You get all this information earlier in the movie than you’d expect and, I think, it’s the better movie for it. During the rest of the movie we watch Schmidt try to deal with things, decide he’s going to try and stop his daughter’s wedding, muddle through everything, and not really get anywhere in the end. What we don’t do, for most of the movie, is really learn anything new. We only further explore the character, the situation, the life. There isn’t a plot exactly, there’s only what happened, and that’s a different idea. Oddly, dangerously even, we know we’re in for the same old, ‘retiring everyman looks back at life and wonders, what the hell just happened there’, and the movie has no answers, not even any theories exactly, just a depressingly honest statement of fact.


Obviously, this is a movie that lives or dies based on the performances put into it, and as I’ve mentioned, Nicholson gives among the best performances of his career.
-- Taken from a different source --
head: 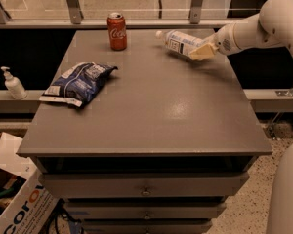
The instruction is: Move blue plastic bottle near blue chip bag
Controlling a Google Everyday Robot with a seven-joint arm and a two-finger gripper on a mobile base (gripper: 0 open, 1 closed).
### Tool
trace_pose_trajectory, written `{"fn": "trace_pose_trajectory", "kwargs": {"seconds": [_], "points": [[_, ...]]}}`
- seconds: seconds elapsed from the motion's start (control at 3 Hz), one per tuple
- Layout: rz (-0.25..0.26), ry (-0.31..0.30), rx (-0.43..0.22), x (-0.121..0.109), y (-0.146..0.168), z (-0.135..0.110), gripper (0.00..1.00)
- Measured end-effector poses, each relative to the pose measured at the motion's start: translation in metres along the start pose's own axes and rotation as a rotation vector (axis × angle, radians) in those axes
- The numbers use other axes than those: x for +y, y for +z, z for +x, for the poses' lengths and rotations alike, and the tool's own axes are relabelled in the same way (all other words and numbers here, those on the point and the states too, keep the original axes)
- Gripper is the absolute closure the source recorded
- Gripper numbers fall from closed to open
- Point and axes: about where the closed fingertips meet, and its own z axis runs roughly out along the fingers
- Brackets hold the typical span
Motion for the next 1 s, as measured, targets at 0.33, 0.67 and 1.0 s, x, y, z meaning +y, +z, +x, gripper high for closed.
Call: {"fn": "trace_pose_trajectory", "kwargs": {"seconds": [0.33, 0.67, 1.0], "points": [[-0.131, -0.027, -0.03, 0.049, -0.02, -0.01, 1.0], [-0.294, -0.086, -0.031, 0.121, -0.029, -0.012, 1.0], [-0.302, -0.094, -0.027, 0.125, -0.027, -0.012, 1.0]]}}
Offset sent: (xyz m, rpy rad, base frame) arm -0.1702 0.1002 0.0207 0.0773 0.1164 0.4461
I think that’s perhaps saying something. The supporting cast does its job, but frankly I didn’t notice anyone standing out, and I didn’t care. Dermot Mulroney (‘My Best Friend’s Wedding’, ‘Lovely & Amazing), as Schmidt’s soon-to-be son-in-law was serviceable in a way that only Dermot Mulroney can be. Kathy Bates as the positively kooky mother of said son-in-law was quite good, and this despite my thinking that she is generally overrated. Apart from that, Howard Hesseman got a check, and I like to see that happen. Whatever else any of the other actors may have done, this is all Nicholson’s show.

Writer/Director Alexander Payne (the excellent ‘Election’, and the not bad ‘Citizen Ruth’) puts together a very impressive effort here. ‘About Schmidt’ is a movie of moments, but more importantly, it’s long, slow movie of moments, and that’s a tricky beast. Holding it all together, and delivering moments that are at once all but completely foreseen and in some sense unimportant, while still managing to convey meaning and hold interest is simply masterful work. The camera is practically a character (or facet of our character) in this movie, and manages to pull Schmidt out of the aether and solidify him more even than Jack’s often brilliant facial expressions, or the ‘tell all’ narrations.
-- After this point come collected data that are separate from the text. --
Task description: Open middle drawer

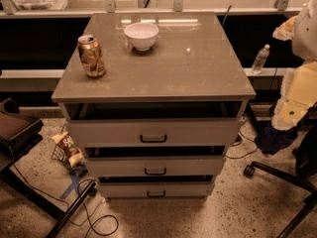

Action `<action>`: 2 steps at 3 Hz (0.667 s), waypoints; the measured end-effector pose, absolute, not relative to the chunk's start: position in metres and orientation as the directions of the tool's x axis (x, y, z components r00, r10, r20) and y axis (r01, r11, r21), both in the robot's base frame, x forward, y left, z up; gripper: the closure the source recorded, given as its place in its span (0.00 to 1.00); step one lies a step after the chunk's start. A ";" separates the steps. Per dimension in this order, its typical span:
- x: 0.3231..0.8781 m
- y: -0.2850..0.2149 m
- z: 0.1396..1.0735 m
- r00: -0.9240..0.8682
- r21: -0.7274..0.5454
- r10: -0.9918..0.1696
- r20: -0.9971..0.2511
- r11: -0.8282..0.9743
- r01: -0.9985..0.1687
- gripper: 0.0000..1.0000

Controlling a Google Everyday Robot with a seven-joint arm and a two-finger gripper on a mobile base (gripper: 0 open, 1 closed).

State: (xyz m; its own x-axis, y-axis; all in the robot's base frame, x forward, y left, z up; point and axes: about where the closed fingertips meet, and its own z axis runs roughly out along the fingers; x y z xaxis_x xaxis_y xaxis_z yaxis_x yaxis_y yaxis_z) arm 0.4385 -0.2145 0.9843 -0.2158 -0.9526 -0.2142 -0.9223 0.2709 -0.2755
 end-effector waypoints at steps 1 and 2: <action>0.438 -0.214 0.984 -0.216 -0.276 -0.953 -0.214 0.271 -0.922 0.00; 0.441 -0.210 0.969 -0.211 -0.284 -0.936 -0.282 0.291 -0.914 0.00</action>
Offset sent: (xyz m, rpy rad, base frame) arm 0.0100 0.0134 -0.0592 0.2471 -0.0919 -0.0086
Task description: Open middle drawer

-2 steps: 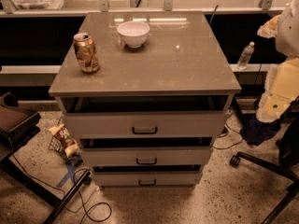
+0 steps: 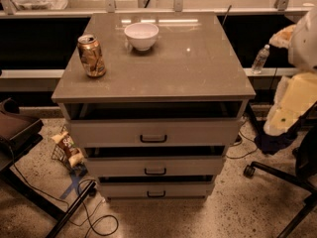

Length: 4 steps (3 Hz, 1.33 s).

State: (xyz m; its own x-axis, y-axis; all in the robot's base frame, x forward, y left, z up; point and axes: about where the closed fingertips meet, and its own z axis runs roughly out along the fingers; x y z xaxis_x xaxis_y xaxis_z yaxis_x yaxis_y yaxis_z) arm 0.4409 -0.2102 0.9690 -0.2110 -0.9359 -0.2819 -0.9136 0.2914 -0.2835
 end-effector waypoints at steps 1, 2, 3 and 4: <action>0.435 -0.205 0.923 -0.197 -0.253 -0.898 -0.395 0.312 -0.916 0.00; 0.426 -0.200 0.836 -0.162 -0.222 -0.811 -0.562 0.337 -0.915 0.00; 0.438 -0.196 0.794 -0.113 -0.269 -0.746 -0.656 0.371 -0.889 0.00; 0.472 -0.198 0.745 -0.042 -0.385 -0.741 -0.670 0.395 -0.834 0.00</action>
Offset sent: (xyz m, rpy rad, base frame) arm 0.0468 -0.0024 -0.1632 0.4590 -0.3493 -0.0334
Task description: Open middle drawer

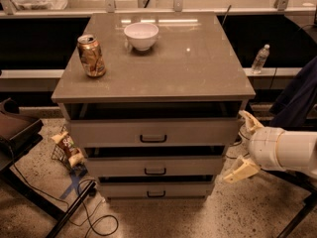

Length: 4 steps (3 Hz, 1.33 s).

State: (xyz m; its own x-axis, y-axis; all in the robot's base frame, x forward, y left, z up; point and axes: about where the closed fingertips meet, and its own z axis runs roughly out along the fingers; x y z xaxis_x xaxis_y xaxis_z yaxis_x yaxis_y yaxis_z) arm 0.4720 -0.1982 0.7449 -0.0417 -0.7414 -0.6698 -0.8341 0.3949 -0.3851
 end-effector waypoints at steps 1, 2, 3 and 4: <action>0.495 -0.206 0.715 -0.018 -0.461 -0.806 -0.592 0.357 -0.812 0.00; 0.495 -0.206 0.715 -0.018 -0.461 -0.806 -0.592 0.357 -0.812 0.00; 0.486 -0.198 0.686 -0.038 -0.455 -0.835 -0.549 0.336 -0.824 0.00; 0.470 -0.210 0.641 -0.085 -0.477 -0.907 -0.412 0.294 -0.828 0.00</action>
Offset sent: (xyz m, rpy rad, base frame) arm 0.0171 -0.0067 -0.0276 -0.0800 -0.0297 -0.0052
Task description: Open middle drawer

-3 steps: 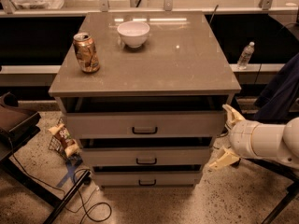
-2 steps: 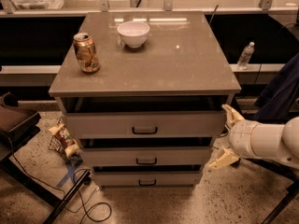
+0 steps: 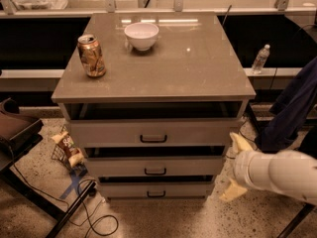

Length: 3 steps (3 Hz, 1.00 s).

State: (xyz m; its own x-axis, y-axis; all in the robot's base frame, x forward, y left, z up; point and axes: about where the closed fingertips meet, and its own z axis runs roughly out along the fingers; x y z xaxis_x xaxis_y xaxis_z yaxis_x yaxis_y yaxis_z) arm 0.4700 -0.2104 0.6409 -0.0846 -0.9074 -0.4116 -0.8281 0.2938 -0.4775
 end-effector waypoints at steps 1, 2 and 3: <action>0.443 -0.237 0.587 -0.136 -0.436 -0.944 -0.301 0.263 -0.860 0.00; 0.448 -0.222 0.544 -0.136 -0.367 -0.955 -0.263 0.230 -0.901 0.00; 0.465 -0.185 0.537 -0.074 -0.353 -0.963 -0.258 0.166 -0.921 0.00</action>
Offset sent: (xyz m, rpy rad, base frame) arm 0.0140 0.0697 -0.1610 -0.1837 0.2772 0.1276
At the end of the movie, Schmidt returns home from a soul-searching road-trip that eventually turns into his trip to his daughter’s wedding. He pushes past the piles of mail and into the house, and begins his soliloquy to unimportance. There is a very real sense in which these final moments are actually the entire movie. We just needed the rest of it to get to the real movie. It’s not simply that we’re led up to the ending. This last scene is in itself complete. That is its own depressing thought in an entirely depressing film.
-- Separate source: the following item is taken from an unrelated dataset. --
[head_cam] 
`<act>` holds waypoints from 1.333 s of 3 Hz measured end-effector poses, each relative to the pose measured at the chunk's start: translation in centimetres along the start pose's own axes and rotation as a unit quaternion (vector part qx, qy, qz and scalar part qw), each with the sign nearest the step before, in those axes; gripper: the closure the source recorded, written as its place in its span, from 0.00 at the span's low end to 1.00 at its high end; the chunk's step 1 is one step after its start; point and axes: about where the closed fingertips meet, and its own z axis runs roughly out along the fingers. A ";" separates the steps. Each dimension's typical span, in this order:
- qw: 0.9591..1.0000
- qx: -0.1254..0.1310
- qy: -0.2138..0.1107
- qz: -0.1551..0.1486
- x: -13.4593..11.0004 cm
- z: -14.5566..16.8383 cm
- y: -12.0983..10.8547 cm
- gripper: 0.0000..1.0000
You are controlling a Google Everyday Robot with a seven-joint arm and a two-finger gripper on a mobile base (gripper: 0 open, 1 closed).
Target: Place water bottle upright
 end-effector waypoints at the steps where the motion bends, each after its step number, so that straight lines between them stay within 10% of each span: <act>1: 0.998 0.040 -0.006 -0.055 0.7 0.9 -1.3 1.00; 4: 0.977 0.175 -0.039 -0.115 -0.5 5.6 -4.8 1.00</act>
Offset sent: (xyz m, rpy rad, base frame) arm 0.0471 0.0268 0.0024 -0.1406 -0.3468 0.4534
A man looks at life, and puts forward some of the age old thoughts. When I die, and when everybody that ever knew me dies, it will be as though I never existed at all. But maybe, and it’s not an easy idea, there’s another way to read that sentence. Maybe you add it all together and come up with nothing. But, maybe you don’t. The trickiest bit here, among a slew of tricky bits, is the seemingly incoherent statement (that everybody knew anyway) that what life gets in the way of, is life.

The most difficult stories to tell, and it makes perfect sense, are the ones where we admit that life sucks. Who wants to hear that story? I want to hear the story about how life is great, or barring that option, the story where life only seems like it sucks, but it turns out that it isn’t so bad after all. ‘About Schmidt’ doesn’t mess about in this area. It takes a big ‘Life Sucks’ spike, and drives it straight into your skull. But, because it does so, it has one of the biggest, best, and nevertheless least fulfilling payoffs in the history of movies. At the end of ‘About Schmidt’ you either cry, or you’re already dead.


If you don’t like it, I’ll be surprised. If you watch it more than once, I’ll be thoroughly impressed.


Jack Nicholson won the Golden Globe for Best Performance by an Actor in a Motion Picture - Drama. When he won he remarked that he thought he was doing comedy, which was followed by many confused looks, and polite giggles as though it were at that point that he was doing comedy. But, I’m with Jack. If this ain’t comedy, nothing is.